Jobs, que con 25 años ya tenía una fortuna valorada en 100 millones de dólares por el éxito de Apple, apreciaba ser rico por el poder que le daba para intentar algunas cosas, pero lo que no creía es que la riqueza fuera un sustituto de la inteligencia o del éxito.

Según dijo el mismo Jobs:

Cuando tenía 25 años, mi patrimonio neto era de 100 millones de dólares más o menos. Decidí entonces que no iba a dejar que eso arruinara mi vida. No hay forma de gastarlo todo, y no veo la riqueza como algo que valide mi inteligencia.

Mis cosas favoritas en la vida no cuestan dinero.

Sin duda, el dinero es importante. El dinero hace muchas cosas; una de las más importantes es crear opciones. Pero a partir de cierto punto, el dinero no hace a la gente más feliz.

La visión de Jobs sobre su fortuna y qué decidió para sus hijos

La visión de Jobs de que el dinero era importante, pero no aseguraba la felicidad, es la respaldada por algunos estudios que, con concluyen que, bajo un renta media de 75.000 dólares (en el caso de Estados Unidos) el dinero no compra más (o menos) felicidad.

En otra entrevista Jobs decía:

Así que sí, el dinero es importante. (Durante las épocas de mi vida en que no lo tenía, el dinero era especialmente importante). Pero una vez que alcanzas un cierto nivel de éxito financiero, desplaza tu atención al menos ligeramente del dinero. Tu trabajo va a ocupar una gran parte de tu vida, y la única forma de estar realmente satisfecho es hacer lo que crees que es un gran trabajo. Y la única manera de hacer un gran trabajo es amar lo que haces. Si aún no lo has encontrado, sigue buscando. No te conformes.

Para Jobs, el objetivo era ganarse la vida haciendo lo que le gustaba era más importante que ser rico haciéndolo, siempre que esto le permitiera vivir bien.

Antes de su muerte, el ex director general de Apple amasó un patrimonio multimillonario que dejó a su esposa Laurene Powell-Jobs, una fortuna que sus hijos no heredarán en su totalidad.

En una entrevista concedida en 2020 al New York Times, Powell-Jobs dijo que ella y su difunto marido no creen en la "construcción de riqueza heredada" y que sus hijos son conscientes de ello.

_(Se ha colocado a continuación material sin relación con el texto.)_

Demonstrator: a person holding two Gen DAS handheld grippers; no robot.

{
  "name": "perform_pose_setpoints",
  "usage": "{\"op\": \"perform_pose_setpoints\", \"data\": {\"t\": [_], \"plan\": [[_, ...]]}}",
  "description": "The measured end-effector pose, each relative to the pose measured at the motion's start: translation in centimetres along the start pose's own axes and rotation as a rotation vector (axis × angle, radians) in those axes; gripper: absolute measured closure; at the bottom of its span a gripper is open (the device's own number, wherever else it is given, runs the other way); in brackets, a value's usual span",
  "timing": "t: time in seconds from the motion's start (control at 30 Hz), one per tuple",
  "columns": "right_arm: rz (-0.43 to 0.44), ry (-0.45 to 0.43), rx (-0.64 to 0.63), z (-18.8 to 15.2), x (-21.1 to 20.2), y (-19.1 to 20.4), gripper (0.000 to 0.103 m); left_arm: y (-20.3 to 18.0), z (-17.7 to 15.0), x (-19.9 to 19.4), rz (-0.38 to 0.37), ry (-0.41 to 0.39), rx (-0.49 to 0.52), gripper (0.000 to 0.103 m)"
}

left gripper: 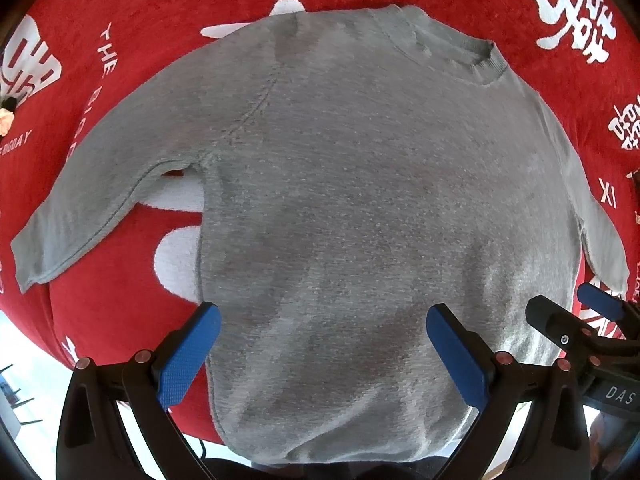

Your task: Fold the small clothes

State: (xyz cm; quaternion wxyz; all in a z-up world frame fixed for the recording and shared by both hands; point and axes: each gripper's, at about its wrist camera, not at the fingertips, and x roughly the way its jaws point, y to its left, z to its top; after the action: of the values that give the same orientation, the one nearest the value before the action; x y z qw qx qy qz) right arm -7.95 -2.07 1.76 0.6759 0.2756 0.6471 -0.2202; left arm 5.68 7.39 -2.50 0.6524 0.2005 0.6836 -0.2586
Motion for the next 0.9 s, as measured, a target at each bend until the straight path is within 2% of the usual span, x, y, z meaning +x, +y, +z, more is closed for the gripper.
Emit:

"Heredé mi riqueza de mi marido, a quien no le importaba la acumulación de riqueza", dijo.

Desde la muerte de su marido, Powell-Jobs fundó en 2004 la empresa híbrida de inversión, impacto social y filantropía Emerson Collective. Esta "organización para el cambio social" centra su trabajo en la educación, la inmigración y la justicia social y también ha financiado varias startups.

En cuanto a sus hijos, Lisa Brennan-Jobs, la primera hija de Steve, y a la que el ordenador Apple Lisa debe su nombre, reveló que ella y sus hermanos sí recibieron una herencia millonaria de su padre. Sin embargo, ella no participa en el reparto del resto de su patrimonio. Si lo estuviera, lo donaría todo a la Fundación Bill y Melinda Gates, según declaró al New York Times en 2018.